Disclaimer

Shugo Chara! itu punyanya Peach-Pit Sensei. Lagu-lagu yang ada juga punya band yang udah gue sebutin. Yang gue punya cuma fic ini. Kalo emang gue yang punya semua itu, gue pasti udah jadi orang kaya


Prologue


Rima's POV

"Dengar, ya. Rima adalah anak kita satu-satunya, dan mestinya kau sebagai ibunya–"

"Aku?! Bagaimana denganmu? Apa kerjamu sebagai ayah?"

"Kerjaku? Tentu saja mencari nafkah! Lalu, kau apa?"

Aku pun sibuk! Seharusnya kau mengerti keadaanku... dan bla, bla, bla.

Kau yang harus mengerti! Bagaimana kalau Rima diculik lagi... dan bla, bla, bla.

Kalian berdua justru yang harus mengerti keadaanku! Serius, deh, apa kalian nggak sadar kalau kalian terus saja bertengkar sepanjang hari? Bahkan aku sampai hafal kalimat apa yang akan kalian ocehkan satu sama lain.

Haaah... aku bosan, semuanya membosankan. Sama seperti tv yang kotonton.


Nagihiko's POV

"Ya ampun, Nagihiko! Sudah berapa kali kukatakan, gerakan memutarmu harus di lakukan dengan lembut. Kau selalu saja salah sepanjang latihan ini!"

"Gomennasai, okaa-san." Hanya itu yang bisa kuucapkan saat memandang sosok superior ibuku yang berdiri menjulang di depanku. Wajar saja dia kesal, aku sudah jatuh berulang kali.

Lalu jam kuno yang berumur ratusan tahun milik keluarga Fujisaki berdentang dengan bunyi aneh yang membuat telingaku berdenging. Kemudian kulihat ibuku menghela nafas panjang,

"Bangun, Nagihiko," perintahnya. "Pergi ke kamarmu dan mandilah, latihan hari ini selesai."

Kuangkat kepalaku dan menatapnya dengan penuh terima kasih. "Hai. Arigatou, okaa-san!" seruku lalu dengan semangat melesat ke kamarku.

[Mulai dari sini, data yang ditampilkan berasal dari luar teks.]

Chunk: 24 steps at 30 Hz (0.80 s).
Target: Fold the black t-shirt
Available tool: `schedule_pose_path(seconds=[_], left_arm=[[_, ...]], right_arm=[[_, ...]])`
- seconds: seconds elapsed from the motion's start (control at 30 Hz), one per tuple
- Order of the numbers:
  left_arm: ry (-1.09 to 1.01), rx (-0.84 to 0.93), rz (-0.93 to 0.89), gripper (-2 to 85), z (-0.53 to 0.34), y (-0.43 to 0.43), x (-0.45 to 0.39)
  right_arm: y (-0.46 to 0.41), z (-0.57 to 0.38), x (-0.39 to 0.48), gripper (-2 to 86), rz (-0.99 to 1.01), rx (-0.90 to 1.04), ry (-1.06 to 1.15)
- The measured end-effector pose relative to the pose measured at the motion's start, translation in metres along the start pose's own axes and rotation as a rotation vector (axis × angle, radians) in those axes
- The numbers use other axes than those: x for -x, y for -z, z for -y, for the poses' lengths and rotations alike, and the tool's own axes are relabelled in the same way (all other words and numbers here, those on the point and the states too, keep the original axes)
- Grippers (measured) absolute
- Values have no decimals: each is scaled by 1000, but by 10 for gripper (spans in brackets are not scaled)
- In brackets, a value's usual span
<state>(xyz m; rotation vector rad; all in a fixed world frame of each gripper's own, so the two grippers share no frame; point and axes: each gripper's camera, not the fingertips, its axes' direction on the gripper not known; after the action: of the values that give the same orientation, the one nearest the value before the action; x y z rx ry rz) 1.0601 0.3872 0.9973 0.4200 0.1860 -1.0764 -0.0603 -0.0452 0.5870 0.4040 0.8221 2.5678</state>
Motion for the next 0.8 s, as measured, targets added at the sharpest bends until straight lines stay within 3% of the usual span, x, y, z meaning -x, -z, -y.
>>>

Akhirnya... sesi latihan yang mulai membuatku bosan tadi berakhir juga. Sekarang yang harus kulakukan adalah berganti baju, dan menjawab pesan Kukai kalau aku akan segera sampai ke lapangan untuk main basket.

Dengan sepatu basket yang baru kubeli kemarin di tanganku, aku berlari dari kamarku menuju pintu depan. "Okaa-san, aku pergi ke lapangan. Sebelum makan malam aku sudah akan pulang, kok!" seruku keras agar di dengar ibuku sambil mengikat tali sepatuku.

"Kau pikir kau mau ke mana?"

Aku menoleh dan melihat ibuku menatapku dengan sebelah alis terangkat. "M–maksud okaa-san?" tanyaku gugup.

"Setelah ini 'kan kau harus belajar kokugo. Karena itu aku menyuruhmu mandi, jadi guru lesmu tak akan merasa terganggu dengan bau keringatmu."

Kali ini, sebelah alisku yang terangkat. "T–tapi, aku..." ujarku mencoba beralasan. Tapi ibuku nggak mau dengar, dan malah berbalik kembali ke kamarnya.

Bagus sekali... seharusnya aku sudah tahu, pasti semuanya akan berakhir begini. Selalu begini.

Oh, ayolah! Kokugo 'kan untuk anak SD! Yang benar saja...

Mestinya aku langsung saja pergi tanpa pamit tadi. Tapi mustahil, apalagi mengingat pelajaran itu adalah salah satu tradisi keluarga Fujisaki. Yah... aku berpikir tradisi itu mulai terasa membosankan untukku. Juga kokugo-nya.